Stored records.
══════════

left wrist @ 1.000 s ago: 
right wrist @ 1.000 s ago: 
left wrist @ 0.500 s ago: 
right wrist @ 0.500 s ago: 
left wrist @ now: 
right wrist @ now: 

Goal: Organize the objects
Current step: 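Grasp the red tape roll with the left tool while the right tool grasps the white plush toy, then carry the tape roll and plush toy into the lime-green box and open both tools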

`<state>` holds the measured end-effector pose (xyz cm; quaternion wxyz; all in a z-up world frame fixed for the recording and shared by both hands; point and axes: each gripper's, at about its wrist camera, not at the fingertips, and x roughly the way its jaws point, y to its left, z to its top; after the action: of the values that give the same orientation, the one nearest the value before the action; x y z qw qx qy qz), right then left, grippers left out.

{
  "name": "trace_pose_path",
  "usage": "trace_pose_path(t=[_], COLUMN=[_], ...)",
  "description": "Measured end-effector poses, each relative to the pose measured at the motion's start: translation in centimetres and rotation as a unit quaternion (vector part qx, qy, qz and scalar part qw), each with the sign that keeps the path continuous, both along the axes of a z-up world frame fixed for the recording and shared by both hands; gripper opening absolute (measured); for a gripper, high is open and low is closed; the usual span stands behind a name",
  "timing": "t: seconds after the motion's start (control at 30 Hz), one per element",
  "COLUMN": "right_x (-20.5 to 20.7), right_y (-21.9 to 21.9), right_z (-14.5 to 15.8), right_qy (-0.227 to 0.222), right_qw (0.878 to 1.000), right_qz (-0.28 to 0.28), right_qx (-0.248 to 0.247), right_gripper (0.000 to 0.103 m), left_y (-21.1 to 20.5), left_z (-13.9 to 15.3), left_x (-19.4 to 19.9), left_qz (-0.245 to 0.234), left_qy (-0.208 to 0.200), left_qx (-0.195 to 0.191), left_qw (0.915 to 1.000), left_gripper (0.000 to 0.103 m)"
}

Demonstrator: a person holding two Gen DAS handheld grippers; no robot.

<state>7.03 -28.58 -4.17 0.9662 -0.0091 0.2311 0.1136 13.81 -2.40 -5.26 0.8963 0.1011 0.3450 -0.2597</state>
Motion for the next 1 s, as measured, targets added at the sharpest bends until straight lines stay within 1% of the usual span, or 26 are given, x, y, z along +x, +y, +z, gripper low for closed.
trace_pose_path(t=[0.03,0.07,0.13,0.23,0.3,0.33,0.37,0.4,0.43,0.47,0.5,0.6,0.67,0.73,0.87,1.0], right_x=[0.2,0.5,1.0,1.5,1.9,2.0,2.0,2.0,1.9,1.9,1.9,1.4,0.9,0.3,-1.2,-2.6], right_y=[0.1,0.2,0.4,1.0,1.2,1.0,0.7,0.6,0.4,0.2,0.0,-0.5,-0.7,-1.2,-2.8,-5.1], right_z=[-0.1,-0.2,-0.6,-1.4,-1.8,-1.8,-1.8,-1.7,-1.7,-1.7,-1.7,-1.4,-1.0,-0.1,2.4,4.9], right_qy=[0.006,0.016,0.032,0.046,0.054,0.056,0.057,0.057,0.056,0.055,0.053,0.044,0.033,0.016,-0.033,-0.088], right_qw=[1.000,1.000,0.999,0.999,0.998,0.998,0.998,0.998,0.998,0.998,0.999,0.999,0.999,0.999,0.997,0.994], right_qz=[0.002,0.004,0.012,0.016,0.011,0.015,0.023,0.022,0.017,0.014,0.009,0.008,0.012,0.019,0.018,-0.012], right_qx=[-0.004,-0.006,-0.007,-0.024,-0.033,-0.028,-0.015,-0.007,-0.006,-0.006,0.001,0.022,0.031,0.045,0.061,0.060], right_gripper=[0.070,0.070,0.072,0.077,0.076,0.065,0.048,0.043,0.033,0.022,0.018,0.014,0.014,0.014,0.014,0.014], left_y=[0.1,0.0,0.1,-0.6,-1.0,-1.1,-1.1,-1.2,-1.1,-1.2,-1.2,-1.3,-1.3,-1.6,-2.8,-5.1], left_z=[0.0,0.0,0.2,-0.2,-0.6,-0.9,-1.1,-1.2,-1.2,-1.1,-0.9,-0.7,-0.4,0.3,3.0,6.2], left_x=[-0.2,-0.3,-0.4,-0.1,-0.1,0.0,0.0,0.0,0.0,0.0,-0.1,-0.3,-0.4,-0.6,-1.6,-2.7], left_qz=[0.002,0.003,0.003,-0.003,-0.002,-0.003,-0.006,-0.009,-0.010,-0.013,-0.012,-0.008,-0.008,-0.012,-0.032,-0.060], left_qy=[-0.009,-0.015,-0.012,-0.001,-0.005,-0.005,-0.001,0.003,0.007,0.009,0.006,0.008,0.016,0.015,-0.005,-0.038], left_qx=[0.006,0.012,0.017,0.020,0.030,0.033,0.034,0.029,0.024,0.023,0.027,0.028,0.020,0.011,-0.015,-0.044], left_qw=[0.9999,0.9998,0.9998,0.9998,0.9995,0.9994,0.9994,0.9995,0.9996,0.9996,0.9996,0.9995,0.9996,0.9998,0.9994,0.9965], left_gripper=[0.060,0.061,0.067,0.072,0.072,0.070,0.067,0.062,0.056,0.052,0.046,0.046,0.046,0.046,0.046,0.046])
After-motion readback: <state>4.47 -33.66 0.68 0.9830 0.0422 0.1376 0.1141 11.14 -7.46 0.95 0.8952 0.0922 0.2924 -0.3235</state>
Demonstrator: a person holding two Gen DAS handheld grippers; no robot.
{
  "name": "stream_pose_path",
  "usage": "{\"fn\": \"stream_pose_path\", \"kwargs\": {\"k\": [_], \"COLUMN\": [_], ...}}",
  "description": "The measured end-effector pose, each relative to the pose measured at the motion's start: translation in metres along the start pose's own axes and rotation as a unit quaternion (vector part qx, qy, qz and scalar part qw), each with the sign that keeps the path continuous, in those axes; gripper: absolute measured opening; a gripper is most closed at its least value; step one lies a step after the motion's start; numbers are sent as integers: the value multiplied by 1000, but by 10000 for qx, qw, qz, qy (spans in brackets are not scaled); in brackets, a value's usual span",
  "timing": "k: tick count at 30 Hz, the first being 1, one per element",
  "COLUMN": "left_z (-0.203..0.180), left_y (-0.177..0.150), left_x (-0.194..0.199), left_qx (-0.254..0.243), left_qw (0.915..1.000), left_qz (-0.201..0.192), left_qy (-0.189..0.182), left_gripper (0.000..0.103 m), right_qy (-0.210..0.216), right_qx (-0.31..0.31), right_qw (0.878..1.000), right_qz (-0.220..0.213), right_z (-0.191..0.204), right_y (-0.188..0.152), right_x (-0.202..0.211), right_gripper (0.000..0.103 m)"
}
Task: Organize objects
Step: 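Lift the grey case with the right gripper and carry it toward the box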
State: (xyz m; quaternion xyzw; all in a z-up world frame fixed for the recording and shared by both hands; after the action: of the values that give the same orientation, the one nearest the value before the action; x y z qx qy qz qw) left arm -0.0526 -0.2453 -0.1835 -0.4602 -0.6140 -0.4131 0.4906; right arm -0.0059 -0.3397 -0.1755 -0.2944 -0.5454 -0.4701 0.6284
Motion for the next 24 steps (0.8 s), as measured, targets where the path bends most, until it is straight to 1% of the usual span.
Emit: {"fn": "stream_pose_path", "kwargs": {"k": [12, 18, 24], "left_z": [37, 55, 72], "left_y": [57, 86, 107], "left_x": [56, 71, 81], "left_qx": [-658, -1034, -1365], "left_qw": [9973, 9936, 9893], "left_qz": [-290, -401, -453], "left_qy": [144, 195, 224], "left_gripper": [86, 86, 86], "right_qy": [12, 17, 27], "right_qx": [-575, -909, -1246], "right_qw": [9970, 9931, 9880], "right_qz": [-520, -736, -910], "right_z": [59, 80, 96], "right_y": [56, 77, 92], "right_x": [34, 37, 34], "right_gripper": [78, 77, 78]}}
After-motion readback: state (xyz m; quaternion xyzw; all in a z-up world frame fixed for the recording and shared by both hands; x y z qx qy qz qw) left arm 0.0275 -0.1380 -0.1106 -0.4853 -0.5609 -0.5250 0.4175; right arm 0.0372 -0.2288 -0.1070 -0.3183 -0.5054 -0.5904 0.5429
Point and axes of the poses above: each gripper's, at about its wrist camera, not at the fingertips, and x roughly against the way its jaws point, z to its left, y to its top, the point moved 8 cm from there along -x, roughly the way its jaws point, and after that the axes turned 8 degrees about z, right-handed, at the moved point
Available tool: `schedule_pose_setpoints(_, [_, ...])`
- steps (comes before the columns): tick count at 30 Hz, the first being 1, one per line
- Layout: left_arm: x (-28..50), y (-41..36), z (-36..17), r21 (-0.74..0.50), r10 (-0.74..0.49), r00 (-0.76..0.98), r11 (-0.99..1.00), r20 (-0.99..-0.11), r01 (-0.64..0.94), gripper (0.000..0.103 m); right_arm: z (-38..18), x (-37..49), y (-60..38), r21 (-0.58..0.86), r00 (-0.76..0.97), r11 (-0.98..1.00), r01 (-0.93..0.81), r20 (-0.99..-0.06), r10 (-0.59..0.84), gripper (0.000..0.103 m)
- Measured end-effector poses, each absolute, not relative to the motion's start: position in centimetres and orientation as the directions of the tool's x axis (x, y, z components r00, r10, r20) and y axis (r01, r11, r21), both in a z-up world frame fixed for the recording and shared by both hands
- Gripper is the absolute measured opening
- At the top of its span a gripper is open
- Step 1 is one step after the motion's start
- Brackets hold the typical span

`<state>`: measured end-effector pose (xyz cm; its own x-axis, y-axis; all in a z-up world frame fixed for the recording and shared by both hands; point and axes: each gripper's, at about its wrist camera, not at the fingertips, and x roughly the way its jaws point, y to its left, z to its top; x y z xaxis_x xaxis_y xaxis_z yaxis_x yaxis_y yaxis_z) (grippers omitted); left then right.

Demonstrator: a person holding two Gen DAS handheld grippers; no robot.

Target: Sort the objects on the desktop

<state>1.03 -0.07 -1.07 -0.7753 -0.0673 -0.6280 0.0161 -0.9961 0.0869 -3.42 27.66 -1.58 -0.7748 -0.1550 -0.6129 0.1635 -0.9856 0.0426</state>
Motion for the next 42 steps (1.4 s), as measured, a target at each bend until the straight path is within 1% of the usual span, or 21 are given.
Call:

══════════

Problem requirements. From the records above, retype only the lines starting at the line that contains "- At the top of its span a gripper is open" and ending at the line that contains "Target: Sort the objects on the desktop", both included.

Exercise solution.
- At the top of its span a gripper is open
- Step 1 is one step after the motion's start
- Brackets hold the typical span

`<state>`: measured end-effector pose (xyz cm; its own x-axis, y-axis; all in a z-up world frame fixed for the recording and shared by both hands; point and axes: each gripper's, at about its wrist camera, not at the fingertips, and x roughly the way its jaws point, y to its left, z to its top; x y z xaxis_x xaxis_y xaxis_z yaxis_x yaxis_y yaxis_z) (grippers omitted); left then right.

Demonstrator: a person holding two Gen DAS handheld grippers; no robot.

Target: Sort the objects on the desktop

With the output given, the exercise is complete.